Protecting Java Code via Code Obfuscation

by Douglas Low

Abstract

The Java language is compiled into a platform independent bytecode format. Much of the information contained in the original source code remains in the bytecode, thus decompilation is easy. We will examine how code obfuscation can help protect Java bytecodes.

Introduction

Traditionally it has been difficult to reverse engineer [13 ] applications because they are large, monolithic and distributed as "stripped" object code. Stripping object code of its symbol table removes information like variable names and obscures references to library routines. For example, a call to the C language library routine printf in the source code might appear in the stripped object code as a procedure call to the memory address 35720.

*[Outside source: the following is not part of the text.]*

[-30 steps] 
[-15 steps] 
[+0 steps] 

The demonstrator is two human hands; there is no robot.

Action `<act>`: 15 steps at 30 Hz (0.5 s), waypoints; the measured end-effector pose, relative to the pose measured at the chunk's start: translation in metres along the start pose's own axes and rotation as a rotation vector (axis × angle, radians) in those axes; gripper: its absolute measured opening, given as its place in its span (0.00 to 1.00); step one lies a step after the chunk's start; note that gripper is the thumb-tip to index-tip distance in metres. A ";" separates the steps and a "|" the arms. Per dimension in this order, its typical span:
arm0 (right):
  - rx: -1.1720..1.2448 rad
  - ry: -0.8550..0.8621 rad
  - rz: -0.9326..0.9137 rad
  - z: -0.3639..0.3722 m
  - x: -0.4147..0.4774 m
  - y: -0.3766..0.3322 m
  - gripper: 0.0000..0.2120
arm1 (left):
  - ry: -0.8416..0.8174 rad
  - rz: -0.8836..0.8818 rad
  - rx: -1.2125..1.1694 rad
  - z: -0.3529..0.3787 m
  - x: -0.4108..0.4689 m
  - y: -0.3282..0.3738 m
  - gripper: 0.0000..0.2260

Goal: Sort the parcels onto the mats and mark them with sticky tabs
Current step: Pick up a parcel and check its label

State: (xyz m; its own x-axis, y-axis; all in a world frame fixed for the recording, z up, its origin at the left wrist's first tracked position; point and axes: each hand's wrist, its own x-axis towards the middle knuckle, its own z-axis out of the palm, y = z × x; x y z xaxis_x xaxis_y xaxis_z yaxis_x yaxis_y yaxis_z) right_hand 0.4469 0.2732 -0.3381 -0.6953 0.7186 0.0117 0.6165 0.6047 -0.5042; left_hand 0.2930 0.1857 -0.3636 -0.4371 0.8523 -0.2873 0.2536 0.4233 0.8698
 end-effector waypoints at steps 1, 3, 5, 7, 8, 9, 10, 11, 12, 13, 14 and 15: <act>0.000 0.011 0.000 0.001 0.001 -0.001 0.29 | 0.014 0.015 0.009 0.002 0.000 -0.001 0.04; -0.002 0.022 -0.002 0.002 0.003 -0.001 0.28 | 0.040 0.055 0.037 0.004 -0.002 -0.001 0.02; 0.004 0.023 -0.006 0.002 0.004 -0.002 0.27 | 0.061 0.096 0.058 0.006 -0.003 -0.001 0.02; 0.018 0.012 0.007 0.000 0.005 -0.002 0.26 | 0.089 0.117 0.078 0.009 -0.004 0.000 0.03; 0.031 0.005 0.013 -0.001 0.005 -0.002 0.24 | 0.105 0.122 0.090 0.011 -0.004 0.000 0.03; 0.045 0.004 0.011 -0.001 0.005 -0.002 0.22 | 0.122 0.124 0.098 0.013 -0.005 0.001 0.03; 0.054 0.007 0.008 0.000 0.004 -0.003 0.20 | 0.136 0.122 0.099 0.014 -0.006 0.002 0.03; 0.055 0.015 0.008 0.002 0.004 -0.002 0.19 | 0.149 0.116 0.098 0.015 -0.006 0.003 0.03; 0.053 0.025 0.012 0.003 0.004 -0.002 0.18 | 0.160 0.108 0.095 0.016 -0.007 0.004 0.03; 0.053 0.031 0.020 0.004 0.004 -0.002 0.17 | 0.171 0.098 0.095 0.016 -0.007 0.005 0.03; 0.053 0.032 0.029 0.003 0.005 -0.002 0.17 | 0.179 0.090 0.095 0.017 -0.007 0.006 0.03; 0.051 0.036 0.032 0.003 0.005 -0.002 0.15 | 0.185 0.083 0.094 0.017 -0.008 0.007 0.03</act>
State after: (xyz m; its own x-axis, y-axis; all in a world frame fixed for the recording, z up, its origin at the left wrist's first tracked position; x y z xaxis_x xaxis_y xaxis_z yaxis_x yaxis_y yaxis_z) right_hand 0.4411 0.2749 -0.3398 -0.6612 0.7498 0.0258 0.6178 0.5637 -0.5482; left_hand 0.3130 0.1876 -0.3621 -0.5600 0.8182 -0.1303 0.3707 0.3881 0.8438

Since the advent of Java [7], the threat of reverse engineering has become more serious. The language is compiled into a platform independent bytecode format. Being portable, there is little control over the distribution of the bytecodes. Also, much of the information contained in the source code remains in the bytecode, facilitating decompilation [17 , 19]. The threat of reverse engineering is thus intensified.

Protection Techniques

One possible way to prevent reverse engineering of source code is not to allow physical access to the program. Instead, users communicate with the program via an interface with a limited number of services. This is the client-server model [14]. Unfortunately, this imposes performance penalties because of limitations on network bandwidth and latency. A partial solution is to keep the parts of the program that need to be hidden on the server and have the user's machine run the rest locally.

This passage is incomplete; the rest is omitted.